[What the exercise asks]
Your answer must be the full listing below, repeated exactly.

[Provided data]
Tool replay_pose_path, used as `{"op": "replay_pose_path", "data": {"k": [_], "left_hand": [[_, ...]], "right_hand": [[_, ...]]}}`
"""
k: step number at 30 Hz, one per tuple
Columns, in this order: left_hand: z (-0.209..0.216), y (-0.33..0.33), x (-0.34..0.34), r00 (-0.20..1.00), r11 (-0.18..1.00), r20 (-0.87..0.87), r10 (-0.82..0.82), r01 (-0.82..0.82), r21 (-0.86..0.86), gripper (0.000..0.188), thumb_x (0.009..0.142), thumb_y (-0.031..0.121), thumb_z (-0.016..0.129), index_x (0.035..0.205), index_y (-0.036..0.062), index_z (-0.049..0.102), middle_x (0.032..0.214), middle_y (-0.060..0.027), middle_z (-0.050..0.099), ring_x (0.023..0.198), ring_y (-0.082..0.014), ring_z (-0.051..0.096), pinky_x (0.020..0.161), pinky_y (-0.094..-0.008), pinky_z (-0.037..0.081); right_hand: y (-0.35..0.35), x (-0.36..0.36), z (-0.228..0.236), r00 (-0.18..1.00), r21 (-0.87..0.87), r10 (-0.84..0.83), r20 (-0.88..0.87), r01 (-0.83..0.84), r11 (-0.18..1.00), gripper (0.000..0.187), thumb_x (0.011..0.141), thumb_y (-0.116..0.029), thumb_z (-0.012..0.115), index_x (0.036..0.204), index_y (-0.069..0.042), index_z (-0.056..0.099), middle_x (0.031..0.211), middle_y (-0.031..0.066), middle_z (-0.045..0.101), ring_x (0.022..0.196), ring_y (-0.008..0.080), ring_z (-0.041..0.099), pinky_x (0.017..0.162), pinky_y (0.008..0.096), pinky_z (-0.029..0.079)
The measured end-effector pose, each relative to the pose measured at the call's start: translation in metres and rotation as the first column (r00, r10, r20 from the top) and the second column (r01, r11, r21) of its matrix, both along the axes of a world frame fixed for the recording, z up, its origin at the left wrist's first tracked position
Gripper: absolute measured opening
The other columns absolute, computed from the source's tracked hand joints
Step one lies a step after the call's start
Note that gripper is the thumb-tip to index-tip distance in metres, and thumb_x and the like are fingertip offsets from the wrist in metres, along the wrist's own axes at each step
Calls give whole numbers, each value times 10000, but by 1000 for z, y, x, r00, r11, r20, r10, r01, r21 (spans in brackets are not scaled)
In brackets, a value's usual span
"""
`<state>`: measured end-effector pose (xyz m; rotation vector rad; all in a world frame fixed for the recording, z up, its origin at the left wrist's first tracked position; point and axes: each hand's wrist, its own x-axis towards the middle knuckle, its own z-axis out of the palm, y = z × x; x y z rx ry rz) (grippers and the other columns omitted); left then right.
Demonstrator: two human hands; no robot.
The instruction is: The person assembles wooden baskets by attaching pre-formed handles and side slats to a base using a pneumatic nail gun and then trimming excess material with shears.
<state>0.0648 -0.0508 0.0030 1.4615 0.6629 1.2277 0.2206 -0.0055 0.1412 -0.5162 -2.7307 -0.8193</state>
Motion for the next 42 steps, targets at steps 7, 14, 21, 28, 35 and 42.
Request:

[Exercise result]
Tool replay_pose_path, used as `{"op": "replay_pose_path", "data": {"k": [_], "left_hand": [[_, ...]], "right_hand": [[_, ...]]}}`
"""
k: step number at 30 Hz, one per tuple
Columns, in this order: left_hand: z (-0.209..0.216), y (-0.33..0.33), x (-0.34..0.34), r00 (-0.20..1.00), r11 (-0.18..1.00), r20 (-0.87..0.87), r10 (-0.82..0.82), r01 (-0.82..0.82), r21 (-0.86..0.86), gripper (0.000..0.188), thumb_x (0.009..0.142), thumb_y (-0.031..0.121), thumb_z (-0.016..0.129), index_x (0.035..0.205), index_y (-0.036..0.062), index_z (-0.049..0.102), middle_x (0.032..0.214), middle_y (-0.060..0.027), middle_z (-0.050..0.099), ring_x (0.023..0.198), ring_y (-0.082..0.014), ring_z (-0.051..0.096), pinky_x (0.020..0.161), pinky_y (-0.094..-0.008), pinky_z (-0.037..0.081); right_hand: y (-0.35..0.35), x (-0.36..0.36), z (-0.228..0.236), r00 (-0.18..1.00), r21 (-0.87..0.87), r10 (-0.84..0.83), r20 (-0.88..0.87), r01 (-0.83..0.84), r11 (-0.18..1.00), gripper (0.000..0.187), thumb_x (0.011..0.141), thumb_y (-0.116..0.029), thumb_z (-0.012..0.115), index_x (0.036..0.204), index_y (-0.069..0.042), index_z (-0.056..0.099), middle_x (0.031..0.211), middle_y (-0.031..0.066), middle_z (-0.045..0.101), ring_x (0.022..0.196), ring_y (-0.008..0.080), ring_z (-0.041..0.099), pinky_x (0.017..0.162), pinky_y (0.008..0.096), pinky_z (-0.029..0.079)
The measured end-effector pose, each relative to the pose measured at the call's start: translation in metres and rotation as the first column (r00, r10, r20 from the top) and the second column (r01, r11, r21) of its matrix, both along the axes of a world frame fixed for the recording, z up, its origin at the left wrist's first tracked position
Gripper: absolute measured opening
The other columns absolute, computed from the source's tracked hand joints
Step one lies a step after the call's start
Note that gripper is the thumb-tip to index-tip distance in metres, and thumb_x and the like are fingertip offsets from the wrist in metres, along the wrist's own axes at each step
Calls give whole numbers, each value times 10000, but by 1000 for z, y, x, r00, r11, r20, r10, r01, r21 (spans in brackets are not scaled)
In brackets, a value's usual span
"""
`<state>`: measured end-effector pose (xyz m; rotation vector rad; all in a world frame fixed for the recording, z up, its origin at the left wrist's first tracked position; point and axes: each hand's wrist, its own x-axis towards the middle knuckle, its own z-axis out of the palm, y = z × x; x y z rx ry rz) (grippers and the other columns omitted); left then right.
Demonstrator: two human hands; no robot.
The instruction is: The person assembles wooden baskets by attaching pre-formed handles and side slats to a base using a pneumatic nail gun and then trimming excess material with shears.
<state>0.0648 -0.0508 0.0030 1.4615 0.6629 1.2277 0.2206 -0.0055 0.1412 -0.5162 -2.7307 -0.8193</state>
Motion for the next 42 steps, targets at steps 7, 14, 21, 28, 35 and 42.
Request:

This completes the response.